* Task
As an exercise, transcribe the data below in full and exactly, omitting pictures.

* Dataset excerpts
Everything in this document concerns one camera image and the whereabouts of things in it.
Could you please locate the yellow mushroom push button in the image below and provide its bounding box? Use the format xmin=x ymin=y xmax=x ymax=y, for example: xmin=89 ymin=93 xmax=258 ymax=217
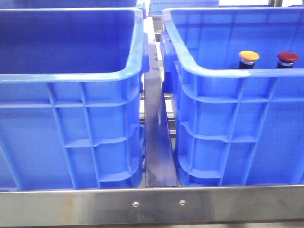
xmin=238 ymin=50 xmax=260 ymax=69

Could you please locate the red mushroom push button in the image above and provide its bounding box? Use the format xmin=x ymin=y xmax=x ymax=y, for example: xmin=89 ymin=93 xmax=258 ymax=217
xmin=276 ymin=51 xmax=299 ymax=68

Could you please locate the dark metal divider bar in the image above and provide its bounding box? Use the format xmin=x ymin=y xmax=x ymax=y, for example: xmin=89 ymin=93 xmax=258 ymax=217
xmin=144 ymin=17 xmax=178 ymax=188

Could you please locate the right blue plastic bin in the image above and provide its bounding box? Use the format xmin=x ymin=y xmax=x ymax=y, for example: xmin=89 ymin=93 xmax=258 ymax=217
xmin=163 ymin=7 xmax=304 ymax=186

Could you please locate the blue plastic bin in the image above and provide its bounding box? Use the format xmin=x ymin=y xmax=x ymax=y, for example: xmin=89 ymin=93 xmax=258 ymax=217
xmin=0 ymin=8 xmax=149 ymax=192
xmin=163 ymin=7 xmax=304 ymax=186

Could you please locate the left blue plastic bin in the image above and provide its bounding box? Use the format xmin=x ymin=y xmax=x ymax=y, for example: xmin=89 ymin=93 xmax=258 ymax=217
xmin=0 ymin=8 xmax=149 ymax=192

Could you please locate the rear right blue bin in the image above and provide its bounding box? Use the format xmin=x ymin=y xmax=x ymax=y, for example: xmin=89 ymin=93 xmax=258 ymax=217
xmin=149 ymin=0 xmax=219 ymax=16

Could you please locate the rear left blue bin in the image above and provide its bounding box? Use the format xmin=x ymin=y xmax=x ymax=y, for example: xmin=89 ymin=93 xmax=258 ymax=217
xmin=0 ymin=0 xmax=146 ymax=19

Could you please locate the left rail screw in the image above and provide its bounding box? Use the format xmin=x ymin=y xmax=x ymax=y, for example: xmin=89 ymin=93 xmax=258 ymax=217
xmin=132 ymin=201 xmax=139 ymax=208

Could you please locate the rail screw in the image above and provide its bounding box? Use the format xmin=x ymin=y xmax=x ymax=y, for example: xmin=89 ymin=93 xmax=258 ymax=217
xmin=179 ymin=199 xmax=186 ymax=206
xmin=132 ymin=201 xmax=139 ymax=208

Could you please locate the right rail screw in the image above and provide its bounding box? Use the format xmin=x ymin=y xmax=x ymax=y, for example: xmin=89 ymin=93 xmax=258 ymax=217
xmin=179 ymin=199 xmax=186 ymax=206

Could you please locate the steel front rail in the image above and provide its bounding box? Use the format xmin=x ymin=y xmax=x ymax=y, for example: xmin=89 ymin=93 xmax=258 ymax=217
xmin=0 ymin=185 xmax=304 ymax=227

* Problem solution
Everything in this document concerns one camera image and the whereabouts of things in it.
Could you please locate the yellow mushroom push button in the image below and provide its bounding box? Use the format xmin=x ymin=y xmax=x ymax=y, for example: xmin=89 ymin=93 xmax=258 ymax=217
xmin=238 ymin=50 xmax=260 ymax=69

Could you please locate the red mushroom push button in the image above and provide its bounding box? Use the format xmin=x ymin=y xmax=x ymax=y, for example: xmin=89 ymin=93 xmax=258 ymax=217
xmin=276 ymin=51 xmax=299 ymax=68

Could you please locate the dark metal divider bar in the image above and provide its bounding box? Use the format xmin=x ymin=y xmax=x ymax=y, for example: xmin=89 ymin=93 xmax=258 ymax=217
xmin=144 ymin=17 xmax=178 ymax=188

Could you please locate the right blue plastic bin in the image above and provide its bounding box? Use the format xmin=x ymin=y xmax=x ymax=y, for example: xmin=89 ymin=93 xmax=258 ymax=217
xmin=163 ymin=7 xmax=304 ymax=186

Could you please locate the blue plastic bin in the image above and provide its bounding box? Use the format xmin=x ymin=y xmax=x ymax=y, for example: xmin=89 ymin=93 xmax=258 ymax=217
xmin=0 ymin=8 xmax=149 ymax=192
xmin=163 ymin=7 xmax=304 ymax=186

Could you please locate the left blue plastic bin in the image above and provide its bounding box? Use the format xmin=x ymin=y xmax=x ymax=y, for example: xmin=89 ymin=93 xmax=258 ymax=217
xmin=0 ymin=8 xmax=149 ymax=192

Could you please locate the rear right blue bin in the image above and provide its bounding box? Use the format xmin=x ymin=y xmax=x ymax=y, for example: xmin=89 ymin=93 xmax=258 ymax=217
xmin=149 ymin=0 xmax=219 ymax=16

Could you please locate the rear left blue bin in the image above and provide its bounding box? Use the format xmin=x ymin=y xmax=x ymax=y, for example: xmin=89 ymin=93 xmax=258 ymax=217
xmin=0 ymin=0 xmax=146 ymax=19

Could you please locate the left rail screw in the image above and provide its bounding box? Use the format xmin=x ymin=y xmax=x ymax=y, for example: xmin=89 ymin=93 xmax=258 ymax=217
xmin=132 ymin=201 xmax=139 ymax=208

Could you please locate the rail screw in the image above and provide its bounding box? Use the format xmin=x ymin=y xmax=x ymax=y, for example: xmin=89 ymin=93 xmax=258 ymax=217
xmin=179 ymin=199 xmax=186 ymax=206
xmin=132 ymin=201 xmax=139 ymax=208

Could you please locate the right rail screw in the image above and provide its bounding box? Use the format xmin=x ymin=y xmax=x ymax=y, for example: xmin=89 ymin=93 xmax=258 ymax=217
xmin=179 ymin=199 xmax=186 ymax=206

Could you please locate the steel front rail in the image above and provide its bounding box? Use the format xmin=x ymin=y xmax=x ymax=y, for example: xmin=89 ymin=93 xmax=258 ymax=217
xmin=0 ymin=185 xmax=304 ymax=227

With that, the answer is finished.